Acoustic Analysis: Animal vs. Vowel Mimic Exercises

acoustic-analysis

voice-quality

vocal-exercises

MFA-2026

Author

Morgan Pay

Published

February 28, 2026

This analysis presents acoustic and perceptual data from a study comparing vocal exercises derived from animal imitations (owl, cat, cow) with exercises derived from the corresponding vowel imitations (/u/, /æ/, /ɑ/). Five participants each completed two sessions — one animal-based, one vowel-based — with acoustic measures extracted from mimics, exercises, and a target song (“Somewhere Over the Rainbow”) recorded at baseline and after each exercise block.

Acoustic measures: f0, jitter, shimmer, HNR, intensity (calibrated), spectral moments (CoG, spectral SD, skewness, kurtosis), CPPS, H1-H2, F1, F2, alpha ratio, L/H ratio, LTAS slope/tilt, AVQI.

Perceptual measure: Omni-VES (Voice Evaluation Scale), rated by researcher and participant self-assessment.

Statistical approach: Cohen’s d with bootstrapped 95% CIs, Spearman rank correlations. Emphasis on effect sizes and patterns over p-values given n = 5.

Formant caveat: Formant estimation is unreliable when f0 exceeds ~350 Hz. Owl mimics (~570 Hz) and “where” targets (~520 Hz) are flagged; cat mimics (~430 Hz) are borderline; cow mimics (~320 Hz) and “some” targets (~260 Hz) are reliable.

Study Design

Five participants each completed two recording sessions:

Session A (Animal): Imitate an animal sound (owl, cat, cow) → sing a derived exercise → sing “Somewhere Over the Rainbow”
Session B (Vowel): Imitate the corresponding vowel (/u/, /æ/, /ɑ/) → sing a derived exercise → sing “Somewhere Over the Rainbow”

Three animal-vowel pairs target different vowels and vocal behaviors:

Pair	Animal	Vowel	Approximate f0	Primary Domain
Owl / /u/	Owl hoo	/u/	~570 Hz	Intensity, stability
Cat / /æ/	Meow	/æ/	~430 Hz	Resonance, spectrum
Cow / /ɑ/	Moo	/ɑ/	~320 Hz	Phonation, registration

Each session also included AVQI recordings (sustained vowel + continuous speech) before and after the exercise protocol, and “Somewhere Over the Rainbow” at baseline and after each of the three exercise blocks.

Each Animal Mimic Invites a Different Vocal Adjustment

The strongest finding in this study: the three animal mimics do not all work the same way. Each one changes the voice on different acoustic dimensions compared to its vowel counterpart.

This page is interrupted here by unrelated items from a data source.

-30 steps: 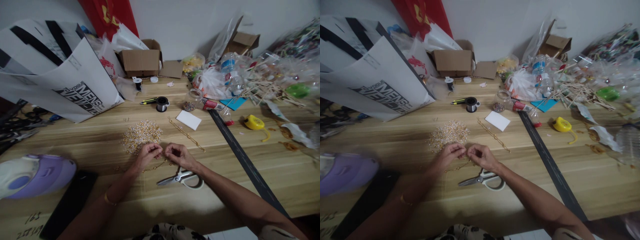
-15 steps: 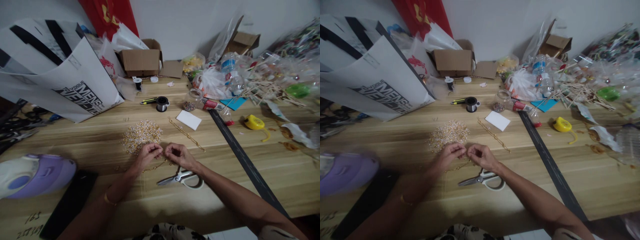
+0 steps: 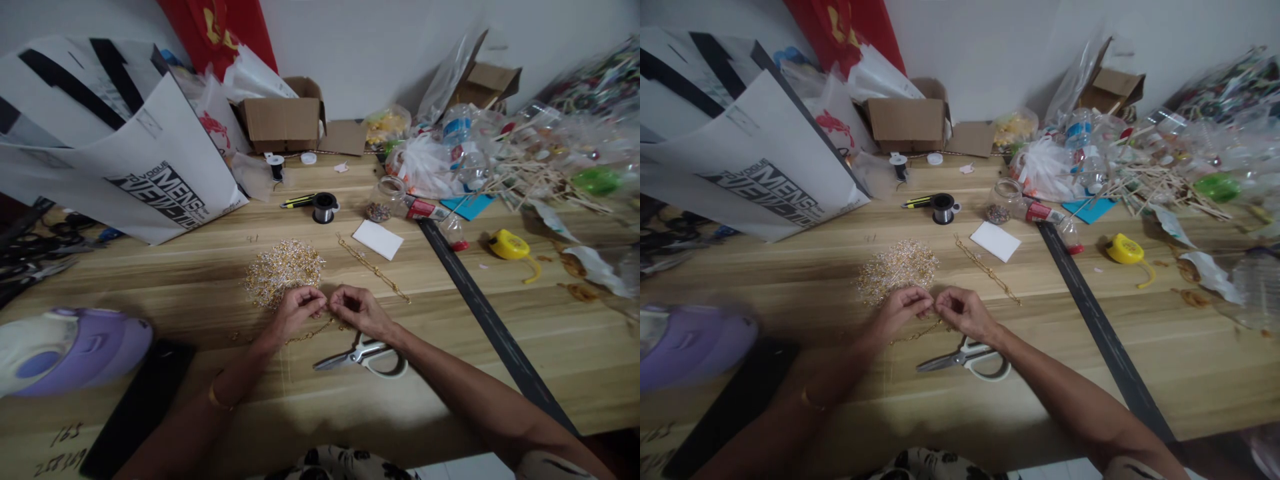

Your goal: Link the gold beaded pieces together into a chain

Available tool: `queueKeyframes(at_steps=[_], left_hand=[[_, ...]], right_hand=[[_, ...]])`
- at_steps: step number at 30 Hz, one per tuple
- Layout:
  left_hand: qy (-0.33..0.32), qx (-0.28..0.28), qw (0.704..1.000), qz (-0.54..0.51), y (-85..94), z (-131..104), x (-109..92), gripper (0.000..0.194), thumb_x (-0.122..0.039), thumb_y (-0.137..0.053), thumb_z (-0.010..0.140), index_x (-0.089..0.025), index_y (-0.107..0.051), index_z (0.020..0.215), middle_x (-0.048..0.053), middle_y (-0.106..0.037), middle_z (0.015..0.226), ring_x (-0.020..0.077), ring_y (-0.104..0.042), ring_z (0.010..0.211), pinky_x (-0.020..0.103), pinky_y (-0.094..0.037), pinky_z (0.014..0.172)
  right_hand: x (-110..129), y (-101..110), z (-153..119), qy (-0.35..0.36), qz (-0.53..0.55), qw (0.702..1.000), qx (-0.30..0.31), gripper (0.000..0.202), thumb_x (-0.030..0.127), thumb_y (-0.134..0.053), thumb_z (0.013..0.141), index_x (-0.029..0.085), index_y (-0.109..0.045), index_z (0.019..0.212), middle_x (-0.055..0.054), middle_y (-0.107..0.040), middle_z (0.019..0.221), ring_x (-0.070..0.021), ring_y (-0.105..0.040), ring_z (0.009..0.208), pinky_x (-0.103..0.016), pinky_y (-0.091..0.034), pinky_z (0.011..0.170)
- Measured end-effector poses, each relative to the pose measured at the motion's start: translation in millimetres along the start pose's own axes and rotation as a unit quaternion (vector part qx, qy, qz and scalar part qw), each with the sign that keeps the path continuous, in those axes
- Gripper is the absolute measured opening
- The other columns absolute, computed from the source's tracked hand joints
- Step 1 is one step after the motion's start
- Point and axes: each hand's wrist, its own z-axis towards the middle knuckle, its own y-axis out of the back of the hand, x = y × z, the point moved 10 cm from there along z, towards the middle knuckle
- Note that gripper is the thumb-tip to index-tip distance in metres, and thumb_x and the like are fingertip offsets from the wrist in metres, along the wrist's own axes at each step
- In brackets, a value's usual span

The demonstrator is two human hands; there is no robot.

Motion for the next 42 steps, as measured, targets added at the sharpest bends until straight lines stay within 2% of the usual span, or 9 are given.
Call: queueKeyframes(at_steps=[13, 26, 35, 42], left_hand=[[-0.012, -0.002, 1.0, 0.017, -1.9, -1.1, 2.1, 0.021, -0.031, -0.068, 0.067, -0.012, -0.06, 0.068, -0.001, -0.055, 0.059, 0.0088, -0.049, 0.053, 0.021, -0.04, 0.053], [-0.032, -0.003, 0.998, 0.05, -2.2, -1.6, 1.5, 0.017, -0.027, -0.065, 0.07, -0.012, -0.058, 0.065, -0.002, -0.052, 0.056, 0.0079, -0.046, 0.053, 0.019, -0.038, 0.051], [-0.04, -0.01, 0.997, 0.06, -2.4, -1.1, -0.6, 0.018, -0.027, -0.065, 0.067, -0.013, -0.056, 0.062, -0.002, -0.052, 0.056, 0.0079, -0.045, 0.052, 0.019, -0.036, 0.051], [-0.043, -0.011, 0.997, 0.056, -2.3, -1.3, -1.2, 0.016, -0.027, -0.066, 0.068, -0.013, -0.058, 0.063, -0.002, -0.052, 0.056, 0.0081, -0.045, 0.053, 0.019, -0.037, 0.051]], right_hand=[[-3.8, 0.7, 0.6, -0.007, -0.004, 1.0, -0.007, 0.023, 0.036, -0.059, 0.08, 0.013, -0.055, 0.078, 0.001, -0.05, 0.064, -0.0081, -0.042, 0.054, -0.019, -0.033, 0.048], [-0.9, -0.6, -0.1, 0.019, -0.039, 0.999, -0.006, 0.024, 0.038, -0.058, 0.082, 0.014, -0.056, 0.083, 0.003, -0.047, 0.061, -0.0078, -0.038, 0.052, -0.02, -0.03, 0.047], [1.7, 1.8, -0.9, 0.041, -0.083, 0.996, -0.018, 0.021, 0.035, -0.058, 0.082, 0.015, -0.058, 0.081, 0.001, -0.052, 0.065, -0.0098, -0.043, 0.056, -0.021, -0.034, 0.051], [1.6, 1.9, -0.9, 0.046, -0.106, 0.993, -0.018, 0.02, 0.035, -0.055, 0.084, 0.015, -0.058, 0.081, 0.001, -0.052, 0.064, -0.0096, -0.041, 0.054, -0.02, -0.032, 0.049]])
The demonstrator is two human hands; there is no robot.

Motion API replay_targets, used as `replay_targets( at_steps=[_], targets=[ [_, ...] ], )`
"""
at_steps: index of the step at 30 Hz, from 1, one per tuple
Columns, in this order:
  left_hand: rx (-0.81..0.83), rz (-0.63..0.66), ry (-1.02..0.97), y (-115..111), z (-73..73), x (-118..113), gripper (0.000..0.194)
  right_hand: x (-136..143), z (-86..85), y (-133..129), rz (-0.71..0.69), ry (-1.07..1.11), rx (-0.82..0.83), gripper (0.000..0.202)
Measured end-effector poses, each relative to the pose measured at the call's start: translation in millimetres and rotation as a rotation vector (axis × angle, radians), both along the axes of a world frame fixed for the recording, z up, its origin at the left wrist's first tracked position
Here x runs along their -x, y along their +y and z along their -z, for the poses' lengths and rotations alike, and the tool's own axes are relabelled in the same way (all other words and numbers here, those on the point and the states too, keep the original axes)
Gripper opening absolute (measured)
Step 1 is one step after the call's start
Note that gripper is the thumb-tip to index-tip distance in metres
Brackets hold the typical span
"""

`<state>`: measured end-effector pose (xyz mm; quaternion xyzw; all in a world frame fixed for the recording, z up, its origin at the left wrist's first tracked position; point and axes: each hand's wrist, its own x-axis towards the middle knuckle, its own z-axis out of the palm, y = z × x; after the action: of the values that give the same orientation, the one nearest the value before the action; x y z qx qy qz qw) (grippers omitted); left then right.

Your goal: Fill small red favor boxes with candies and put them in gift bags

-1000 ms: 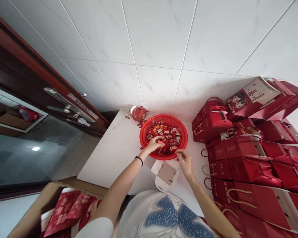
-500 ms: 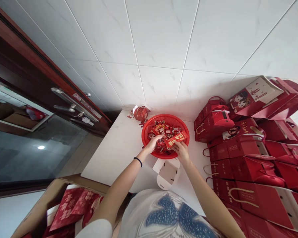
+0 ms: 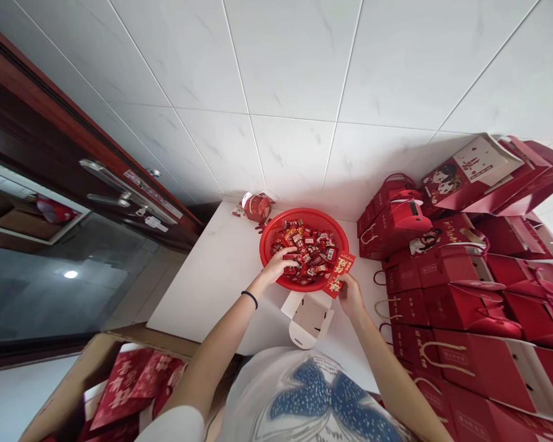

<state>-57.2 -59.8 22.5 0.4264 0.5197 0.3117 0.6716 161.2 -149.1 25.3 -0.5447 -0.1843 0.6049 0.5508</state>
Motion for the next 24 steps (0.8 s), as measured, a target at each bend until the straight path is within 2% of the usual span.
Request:
replay_targets(
  at_steps=[3,7,11,15,18,20,22,24],
  targets=[
    [-0.013,-0.035,0.003,2,0.2,0,0.042,2,-4.1,-1,0.016,0.035,0.015,0.016],
    [-0.053,-0.077,0.102,5,1.0,1,0.035,3,-7.3,-4,0.001,0.043,0.022,0.017],
    [-0.204,-0.061,0.275,9,3.2,1,0.029,3,-9.1,-8,-0.018,0.107,0.038,0.020],
    [-0.260,0.115,0.543,13,4.0,-2,0.030,4,-11.8,-11,-0.029,0.135,0.047,0.023],
    [-0.286,0.237,0.599,12,0.6,-7,0.020,5,-14.1,-13,-0.048,0.133,0.046,0.024],
    [-0.314,0.395,0.652,9,-2.2,-13,0.017,5,-15.0,-14,-0.044,0.126,0.049,0.025],
    [-0.318,0.568,0.796,3,-3.4,-23,0.023,5,-15.3,-15,-0.036,0.118,0.051,0.027],
    [-0.297,0.634,0.939,-3,-1.8,-36,0.032,6,-15.0,-16,-0.040,0.107,0.053,0.029]
  ],
)
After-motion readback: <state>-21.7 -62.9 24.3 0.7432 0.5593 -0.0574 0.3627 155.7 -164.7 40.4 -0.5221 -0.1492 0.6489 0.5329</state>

The heatmap below shows Cohen’s d effect sizes for animal vs. vowel mimics, broken out by pair. Blue = animal mimic is higher; red = vowel mimic is higher. Hover for confidence intervals.

Figure 1

Reading the heatmap: Each cell shows the standardized difference (Cohen’s d) between the animal mimic and its vowel counterpart. Positive values (blue) mean the animal mimic scored higher; negative values (red) mean the vowel mimic scored higher.

Three distinct acoustic signatures emerge:

Cow changes phonation: HNR d = +3.91, f0 SD d = −2.55, lower perturbation across the board. The cow sound invites a fundamentally different way of using the voice compared to singing /ɑ/ — more modal, more stable, lower pitch.
Cat changes resonance and spectrum: spectral SD d = +3.21, F2 d = +2.78, CoG d = +1.93. The meow concentrates energy in the upper spectrum in a way that singing /æ/ does not.
Owl changes intensity and stability: intensity d = +2.57, shimmer dB d = −2.13. The owl hoo is essentially a more projected, more stable version of the vowel.

This is the most robust finding in the study. The effect sizes are very large (d > 2 for multiple measures across all three pairs) and consistent within pairs.

Transfer from Mimic to Exercise

Do the acoustic differences established during mimicry carry over into the derived exercises? The side-by-side heatmaps below compare effect sizes during the mimic phase (left) and exercise phase (right) for each pair.

Figure 2

Most mimic-phase effects attenuate when participants move to the exercise — the exercise heatmap is “cooler” (closer to zero) than the mimic heatmap. But the degree of transfer varies by pair:

Cat pair preserves spectral features best: spectral SD and CoG maintain 65–82% of their mimic-phase effect size during exercises.
Cow pair preserves voice quality partially: HNR retains ~24% of its mimic effect; shimmer dB retains ~43%.
Owl pair shows the least transfer: intensity drops 84%; shimmer dB reverses entirely.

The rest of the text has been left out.